▸ What needs to be done: Set down exactly the lines in the records below that run from the line with "<point>3,145</point>" to the line with "<point>91,188</point>", inclusive, and nothing more.

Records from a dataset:
* * *
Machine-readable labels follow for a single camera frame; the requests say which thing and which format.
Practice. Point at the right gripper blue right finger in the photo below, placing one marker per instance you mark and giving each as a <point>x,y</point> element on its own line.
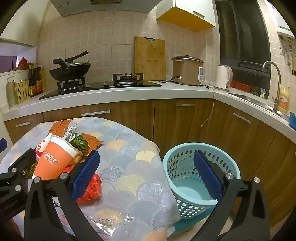
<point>252,220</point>

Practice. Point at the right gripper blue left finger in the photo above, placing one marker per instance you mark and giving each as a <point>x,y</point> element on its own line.
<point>41,219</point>

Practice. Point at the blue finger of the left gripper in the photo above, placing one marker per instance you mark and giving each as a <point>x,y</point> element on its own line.
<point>16,172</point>
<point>3,145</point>

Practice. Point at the orange paper soy milk cup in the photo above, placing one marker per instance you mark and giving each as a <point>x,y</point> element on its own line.
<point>57,155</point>

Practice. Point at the red plastic bag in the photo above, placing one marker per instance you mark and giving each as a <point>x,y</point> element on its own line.
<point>91,188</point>

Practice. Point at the clear plastic wrapper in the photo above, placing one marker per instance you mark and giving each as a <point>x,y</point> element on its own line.
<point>112,219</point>

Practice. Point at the dark kitchen window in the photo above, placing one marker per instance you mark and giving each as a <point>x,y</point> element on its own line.
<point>244,43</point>

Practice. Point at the red white crushed paper cup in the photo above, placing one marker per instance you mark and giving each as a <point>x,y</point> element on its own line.
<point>42,146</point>

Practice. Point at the light blue plastic basket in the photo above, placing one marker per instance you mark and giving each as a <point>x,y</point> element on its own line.
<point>186,184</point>

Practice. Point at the wooden base cabinets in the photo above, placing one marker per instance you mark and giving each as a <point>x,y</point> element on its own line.
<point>261,143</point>

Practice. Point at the yellow plastic utensil basket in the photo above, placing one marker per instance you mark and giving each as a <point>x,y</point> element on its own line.
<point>22,91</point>

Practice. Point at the orange snack package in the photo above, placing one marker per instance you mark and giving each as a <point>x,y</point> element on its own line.
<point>59,128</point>

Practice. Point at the translucent plastic jar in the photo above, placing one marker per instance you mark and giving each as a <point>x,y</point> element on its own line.
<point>11,92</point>

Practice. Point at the crumpled silver white wrapper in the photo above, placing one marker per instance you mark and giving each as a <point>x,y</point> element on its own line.
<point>70,133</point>

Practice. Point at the green leafy vegetable scrap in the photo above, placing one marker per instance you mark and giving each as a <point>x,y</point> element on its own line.
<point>80,143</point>

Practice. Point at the dark soy sauce bottle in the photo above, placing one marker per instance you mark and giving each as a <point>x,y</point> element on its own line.
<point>35,80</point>

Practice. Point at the black wok with lid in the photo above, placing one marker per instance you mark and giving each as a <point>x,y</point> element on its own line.
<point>70,70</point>

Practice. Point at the scallop pattern tablecloth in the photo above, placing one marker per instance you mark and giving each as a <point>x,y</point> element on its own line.
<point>130,168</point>

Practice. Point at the yellow dish soap bottle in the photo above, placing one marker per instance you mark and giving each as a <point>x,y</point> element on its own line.
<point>283,99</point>

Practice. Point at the red tray on counter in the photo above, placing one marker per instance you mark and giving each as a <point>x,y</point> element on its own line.
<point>240,86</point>

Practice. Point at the white electric kettle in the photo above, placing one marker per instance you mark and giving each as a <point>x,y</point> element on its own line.
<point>224,76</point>

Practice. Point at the black glass gas stove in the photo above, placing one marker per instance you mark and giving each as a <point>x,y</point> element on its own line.
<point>118,81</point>

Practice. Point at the brown rice cooker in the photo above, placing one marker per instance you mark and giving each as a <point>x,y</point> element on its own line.
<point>187,70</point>

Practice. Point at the grey range hood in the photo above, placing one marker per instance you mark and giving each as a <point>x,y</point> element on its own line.
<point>72,7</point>

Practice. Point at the wooden cutting board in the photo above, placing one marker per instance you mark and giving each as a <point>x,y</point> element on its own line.
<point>150,58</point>

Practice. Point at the white yellow wall cabinet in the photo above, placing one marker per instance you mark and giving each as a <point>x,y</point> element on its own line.
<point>193,15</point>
* * *
▸ Result for this task:
<point>3,145</point>

Practice. Point at the orange paper soy milk cup in the photo above, placing one marker per instance you mark and giving each as a <point>x,y</point> element on its own line.
<point>57,155</point>

Practice. Point at the red plastic bag in the photo above, placing one marker per instance you mark and giving each as a <point>x,y</point> element on its own line.
<point>91,188</point>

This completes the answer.